Page MenuHomePhabricator

Deploy "add a link" to 4th round of wikis
Closed, ResolvedPublic

Description

  • Training models
    • Abkhazian Wikipedia abwiki
    • Achinese Wikipedia acewiki
    • Adyghe Wikipedia adywiki
    • Afrikaans Wikipedia afwiki
    • Akan Wikipedia akwiki
    • Alemannisch Wikipedia alswiki
    • Amharic Wikipedia amwiki
    • Aragonese Wikipedia anwiki
    • Old English Wikipedia angwiki
    • Aramaic Wikipedia arcwiki
    • Egyptian Arabic Wikipedia arzwiki
    • Assamese Wikipedia aswiki
    • Asturian Wikipedia astwiki
    • Atikamekw Wikipedia atjwiki
    • Avaric Wikipedia avwiki
    • Aymara Wikipedia aywiki
    • Azerbaijani Wikipedia azwiki
    • South Azerbaijani Wikipedia azbwiki
    • Japanese Wikipedia jawiki
  • Models verification
  • Publish Datasets
  • Populate the excluded section titles
  • Deploy back-end (except ja and as)
  • Check how the model works on the wikis
  • In Special:Search, use hasrecommendation:link to find articles
  • Test them on https://api.wikimedia.org/service/linkrecommendation/apidocs/#/default/get_v1_linkrecommendations__project___domain___page_title_
  • In Special:NewcomerTasksInfo, link-recommendation gives the number of articles
  • Inform communities (ja and as are excluded)
  • Deploy front-end

Event Timeline

There are a very large number of changes, so older changes are hidden. Show Older Changes

Generating datasets and training models for the first 18 wikis in this round went well. When I reached the Japanese Wiki, I kept running into the error shown in the screenshot below. To keep archives happy, this issue was solved by installing both mecab-python3 and unidic-lite in a venv.
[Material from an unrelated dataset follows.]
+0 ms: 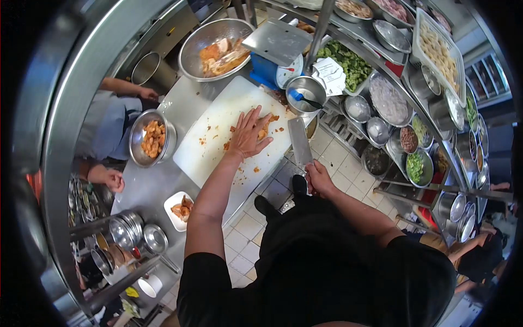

Japanese Wiki Add a Link error - Screenshot from 2022-05-16 16-22-37.png (672×1 px, 206 KB)

Training models for the 4th round of wikis has been completed successfully.

We have also worked on models verification using the backtesting results shown below:

Precision@0.5Recall@0.5
abwiki0.920.60
acewiki0.950.70
adywiki0.900.56
afwiki0.870.58
akwiki0.860.58
alswiki0.860.68
amwiki0.710.31
anwiki0.870.54
angwiki0.810.41
arcwiki0.740.31
arzwiki0.970.82
aswiki0.570.16
astwiki0.860.57
atjwiki0.860.74
avwiki0.850.40
aywiki0.970.41
azwiki0.680.21
azbwiki0.960.79
jawiki0.320.01

CCing @MGerlach, in case he'd like to add comments on the backtesting evaluation.

@kevinbazira great.
Most of the languages look fine but there are some redflags:

  • jawiki with extremely low recall (0.01) and very low precision at 0.32
  • aswiki with much lower precision than other wikis (0.57)

I assume that some of our heuristics are failing when working with these scripts. I dont have experience with these languages, so it is hard to pin down exactly, but I would speculate it is related to the tokenization when we generate anchor-candidates from substrings of the raw text. We would have to dig deeper here to understand what is the problem and how it could be fixed.
In the short run, I would recommend to not proceed with these languages.

kevinbazira added a subscriber: kostajh.

@kostajh, we completed training models for the fourth round of wikis (listed in the task description) and shared the models' evaluation above that suggested we exclude jawiki and aswiki for the time being. We are now ready to publish the datasets for the wikis that passed the model evaluation, should we proceed?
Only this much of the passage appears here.